The proportion of Europeans who believe that the energy crisis in the EU is partly the result of the European Commission's faulty energy policy has increased. While in 2022, 75 percent of the adult population who gave an answer considered Brussels to be responsible, by December this proportion had risen to 79 percent, according to the Századvég Europe Project research.

After the first major energy price increase in the fall of 2021, many experts suggested that the structural problems of the European energy market are largely the result of ideology-driven policy in Brussels. At the time, representatives of the European Commission argued that the criticisms were unfounded, that the price increase was only temporary and that it was necessary to step up efforts aimed at the extreme transformation of the energy system. After the outbreak of the war, Brussels made the focus of its energy policy the sanctioning of Russian energy carriers, with which, in addition to maintaining its previous aspirations, it further narrowed Europe's space for maneuver on the energy market. Similar to the Europe Project research that took place before the war between January 3 and February 14, 2022, Századvég also assessed during the data collection between October 13 and December 7, 2022, how much of the European adult population considers Brussels' efforts to be responsible for the European energy crisis.

Even the results of the pre-war research showed that the European Commission's argument - according to which it is necessary to step up their previous energy policy efforts - does not match the opinion of European citizens. Based on the results of the 2022 winter data collection, three-quarters of those who answered considered the Commission's policy responsible for the energy crisis.

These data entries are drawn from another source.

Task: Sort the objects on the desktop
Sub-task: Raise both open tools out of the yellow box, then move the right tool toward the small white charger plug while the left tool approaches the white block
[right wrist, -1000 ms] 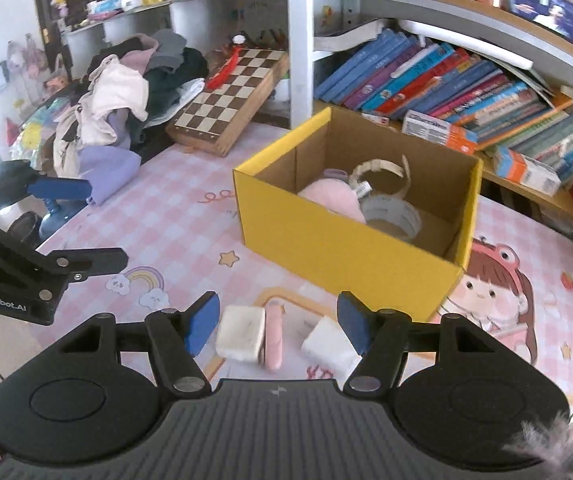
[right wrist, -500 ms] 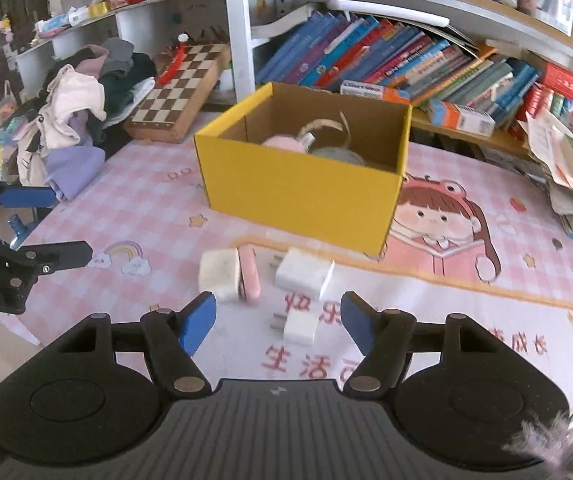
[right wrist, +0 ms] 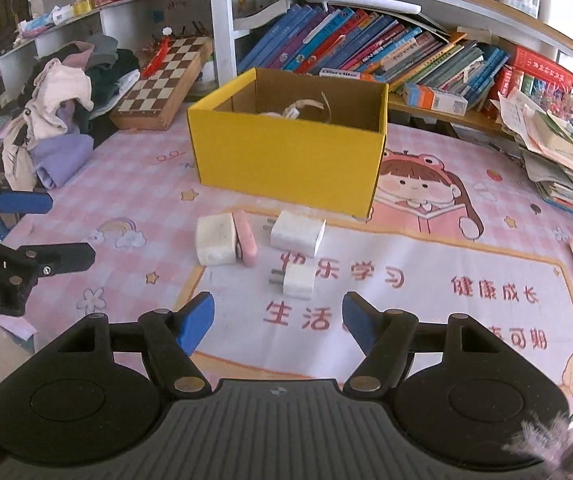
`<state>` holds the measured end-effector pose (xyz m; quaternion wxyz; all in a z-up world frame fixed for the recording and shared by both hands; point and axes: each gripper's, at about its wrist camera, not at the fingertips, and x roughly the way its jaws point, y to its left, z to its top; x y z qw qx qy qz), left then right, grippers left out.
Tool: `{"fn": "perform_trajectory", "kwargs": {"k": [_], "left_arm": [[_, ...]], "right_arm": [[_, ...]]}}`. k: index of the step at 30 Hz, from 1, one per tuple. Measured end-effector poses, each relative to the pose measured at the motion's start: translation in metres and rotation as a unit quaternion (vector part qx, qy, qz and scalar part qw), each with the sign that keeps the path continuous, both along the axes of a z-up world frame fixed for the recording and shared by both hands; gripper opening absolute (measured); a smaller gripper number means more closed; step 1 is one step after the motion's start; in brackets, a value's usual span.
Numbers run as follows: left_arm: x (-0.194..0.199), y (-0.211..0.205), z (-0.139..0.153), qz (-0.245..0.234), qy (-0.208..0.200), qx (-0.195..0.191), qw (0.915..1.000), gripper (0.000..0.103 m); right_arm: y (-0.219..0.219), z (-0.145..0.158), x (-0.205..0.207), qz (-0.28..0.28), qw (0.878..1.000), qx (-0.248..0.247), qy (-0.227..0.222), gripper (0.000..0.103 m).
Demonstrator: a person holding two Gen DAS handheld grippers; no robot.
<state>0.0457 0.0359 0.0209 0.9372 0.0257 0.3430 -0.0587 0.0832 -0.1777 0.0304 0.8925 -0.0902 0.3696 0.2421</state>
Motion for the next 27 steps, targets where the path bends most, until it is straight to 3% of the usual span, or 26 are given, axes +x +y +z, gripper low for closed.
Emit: {"fn": "perform_trajectory", "kwargs": {"k": [5, 13, 19, 27], "left_arm": [[-0.005, -0.006, -0.013, -0.004, 0.017, 0.003, 0.9998, 0.093], [-0.012, -0.020, -0.022, -0.021, 0.030, 0.005, 0.9993, 0.093], [-0.013, -0.028, -0.028, -0.034, 0.036, 0.014, 0.9987, 0.093], [-0.011, -0.025, -0.038, -0.022, 0.057, 0.012, 0.9981, 0.093]], "right_arm": [[0.005, -0.017, -0.009, 0.008, 1.000, -0.020, 0.009, 0.069], [0.007, -0.021, -0.018, 0.001, 1.000, 0.004, 0.028, 0.070], [0.016, -0.024, -0.026, 0.011, 0.999, -0.023, 0.021, 0.070], [0.015, -0.032, -0.021, 0.009, 0.999, -0.030, 0.042, 0.070]]}}
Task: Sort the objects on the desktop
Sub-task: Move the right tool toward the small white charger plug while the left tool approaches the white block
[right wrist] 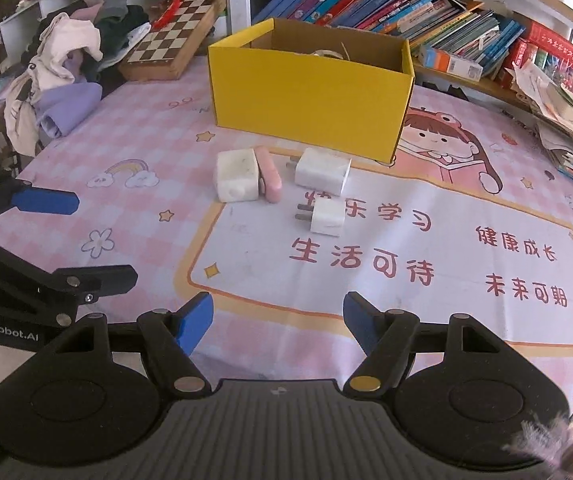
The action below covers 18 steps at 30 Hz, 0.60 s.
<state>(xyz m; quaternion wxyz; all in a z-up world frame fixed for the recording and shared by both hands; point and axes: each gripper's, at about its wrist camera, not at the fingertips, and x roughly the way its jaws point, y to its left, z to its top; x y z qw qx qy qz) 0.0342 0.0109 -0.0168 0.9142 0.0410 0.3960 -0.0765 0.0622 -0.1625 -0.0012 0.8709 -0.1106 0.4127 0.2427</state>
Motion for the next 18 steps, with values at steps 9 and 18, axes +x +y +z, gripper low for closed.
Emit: {"fn": "perform_trajectory", "kwargs": {"k": [9, 18], "left_arm": [[0.005, 0.001, -0.004, 0.015, 0.009, -0.002, 0.9998, 0.093], [0.013, -0.004, -0.004, 0.018, 0.007, -0.003, 0.9998, 0.094]], "right_arm": [[-0.004, -0.004, 0.002, -0.009, 1.000, -0.013, 0.015, 0.074], [-0.006, -0.005, 0.011, -0.005, 1.000, -0.013, 0.015, 0.072]]}}
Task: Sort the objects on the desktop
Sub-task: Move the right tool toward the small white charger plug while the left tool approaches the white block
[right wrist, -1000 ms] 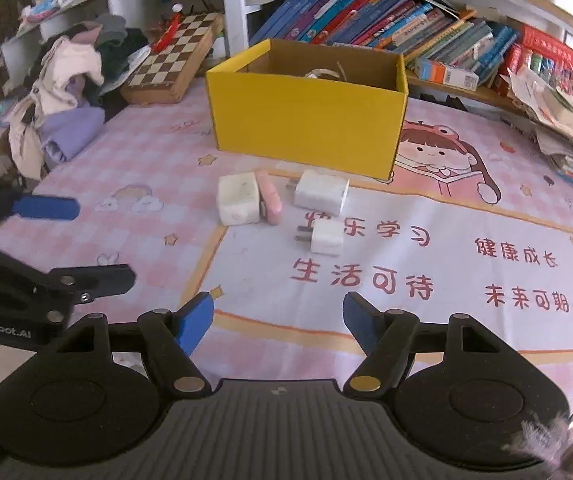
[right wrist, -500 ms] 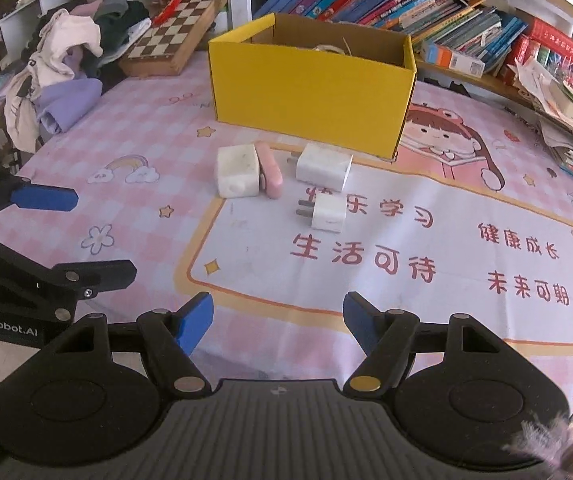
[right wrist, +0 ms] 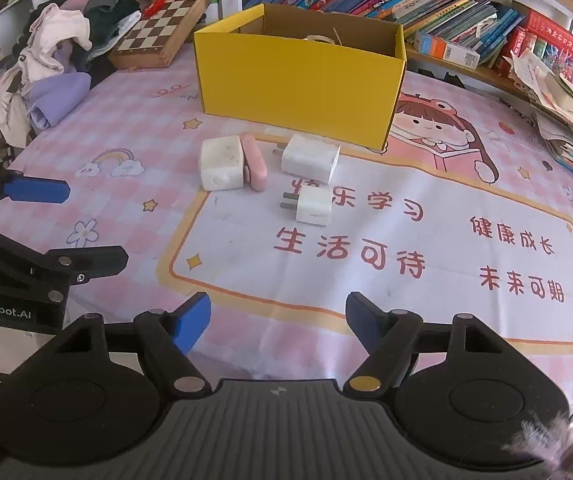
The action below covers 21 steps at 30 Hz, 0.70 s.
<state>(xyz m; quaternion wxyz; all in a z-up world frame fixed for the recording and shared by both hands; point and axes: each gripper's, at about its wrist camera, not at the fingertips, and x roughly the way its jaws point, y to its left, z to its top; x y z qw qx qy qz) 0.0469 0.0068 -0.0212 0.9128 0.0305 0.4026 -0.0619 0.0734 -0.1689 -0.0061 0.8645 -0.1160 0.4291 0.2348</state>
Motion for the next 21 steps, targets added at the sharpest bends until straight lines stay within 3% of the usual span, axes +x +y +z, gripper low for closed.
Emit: {"fn": "perform_trajectory", "kwargs": {"k": [21], "left_arm": [[0.032, -0.004, -0.007, 0.028, 0.025, -0.009, 0.9992, 0.094]], "right_arm": [[0.008, -0.007, 0.048, 0.045, 0.999, -0.004, 0.021, 0.060]]}}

The Europeans' dissatisfaction was further increased by the sanctions policy of Brussels and the resulting price increase. In the research conducted in the fall of 2022, almost four-fifths (79 percent) of the respondents stated that the European Commission's flawed energy policy is partly responsible for the current situation.

Greeks, Croatians and Germans are least divided by the question; in these countries, 86, 86 and 85 percent of the respondents believe that Brussels' efforts are responsible for the energy crisis (the ratio increased in all three countries during the examined period). The case of Germany is particularly interesting, because the fundamentals of the European Commission's previous – pre-war – energy policy largely coincided with the German measures.

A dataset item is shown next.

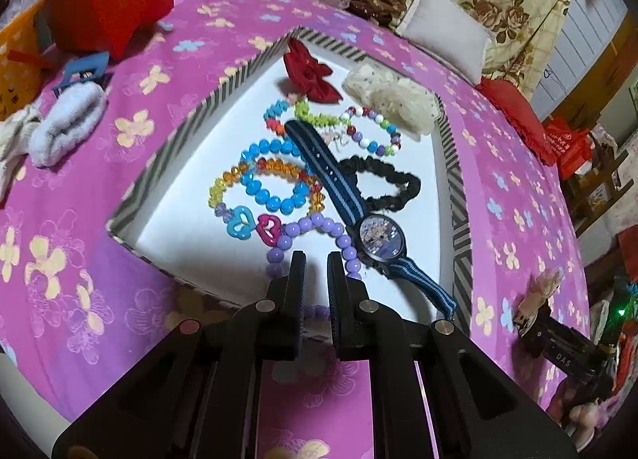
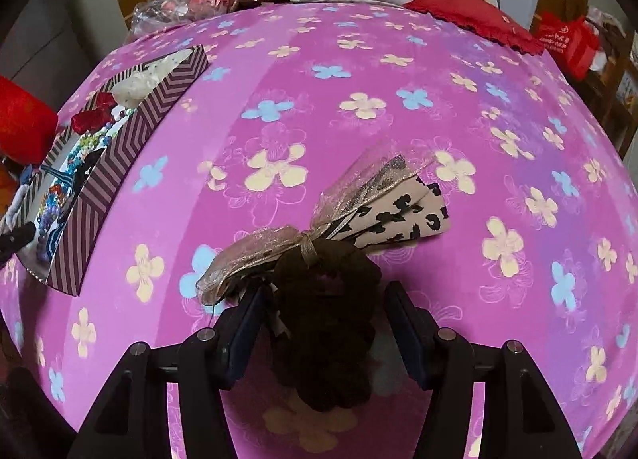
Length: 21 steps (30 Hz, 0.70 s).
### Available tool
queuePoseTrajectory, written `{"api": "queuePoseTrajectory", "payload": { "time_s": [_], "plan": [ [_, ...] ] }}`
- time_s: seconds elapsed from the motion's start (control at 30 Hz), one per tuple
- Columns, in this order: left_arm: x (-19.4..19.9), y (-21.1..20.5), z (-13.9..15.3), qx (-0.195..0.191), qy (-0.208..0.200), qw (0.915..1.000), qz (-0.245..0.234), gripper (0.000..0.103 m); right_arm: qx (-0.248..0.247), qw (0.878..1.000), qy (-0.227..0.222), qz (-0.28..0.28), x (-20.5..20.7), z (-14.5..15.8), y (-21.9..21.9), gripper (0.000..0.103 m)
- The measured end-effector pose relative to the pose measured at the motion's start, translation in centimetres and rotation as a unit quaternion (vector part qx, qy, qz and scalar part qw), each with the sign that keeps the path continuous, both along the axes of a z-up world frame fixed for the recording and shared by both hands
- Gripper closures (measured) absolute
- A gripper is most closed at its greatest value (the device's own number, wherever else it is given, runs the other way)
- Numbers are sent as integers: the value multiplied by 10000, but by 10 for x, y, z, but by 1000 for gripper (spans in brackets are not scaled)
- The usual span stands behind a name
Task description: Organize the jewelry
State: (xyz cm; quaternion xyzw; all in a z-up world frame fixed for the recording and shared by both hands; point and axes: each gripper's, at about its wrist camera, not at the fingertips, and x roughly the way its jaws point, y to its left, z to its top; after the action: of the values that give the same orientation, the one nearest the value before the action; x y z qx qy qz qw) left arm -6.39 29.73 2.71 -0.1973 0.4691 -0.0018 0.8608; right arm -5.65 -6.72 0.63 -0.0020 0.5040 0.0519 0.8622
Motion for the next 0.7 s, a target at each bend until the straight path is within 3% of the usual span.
{"api": "queuePoseTrajectory", "payload": {
  "time_s": [0.13, 0.27, 0.43, 0.6, 0.7],
  "plan": [
    [3, -4, -2, 28, -12, 10000, -1, 95, 0, 9999, -21, 103, -1, 5, 3, 80],
    [2, -6, 0, -120, -115, 9999, -11, 101, 41, 9990, -348, 272, 1, 32, 19, 83],
    [-10, 5, 23, -282, -649, 9973, 202, 101, 408, 9927, -762, 846, 15, 86, 69, 83],
    [-11, 21, 25, -511, -680, 9950, 528, 100, 754, 9862, -631, 1332, 49, 105, 134, 83],
    [-8, 26, 22, -569, -600, 9948, 588, 100, 630, 9841, -536, 1575, 73, 99, 180, 83]
  ]
}}
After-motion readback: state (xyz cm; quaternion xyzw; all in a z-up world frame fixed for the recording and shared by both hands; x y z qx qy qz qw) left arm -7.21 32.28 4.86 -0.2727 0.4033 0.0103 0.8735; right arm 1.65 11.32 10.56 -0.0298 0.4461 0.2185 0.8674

The responsibility for Brussels is mostly shared by Danish (60-40 percent), Hungarian (65-35 percent) and Dutch (67-33 percent) respondents (the proportion of those who agree increased slightly in Denmark and Hungary during the period under review, but decreased in the Netherlands). Based on previous analyses, in the case of Denmark and the Netherlands, the results can be explained by higher social support for sanctions. In Hungary, the lower relative rate is probably caused by the fact that, thanks to government measures, the population - compared to citizens of other European countries - faces the negative effects of sanctions less.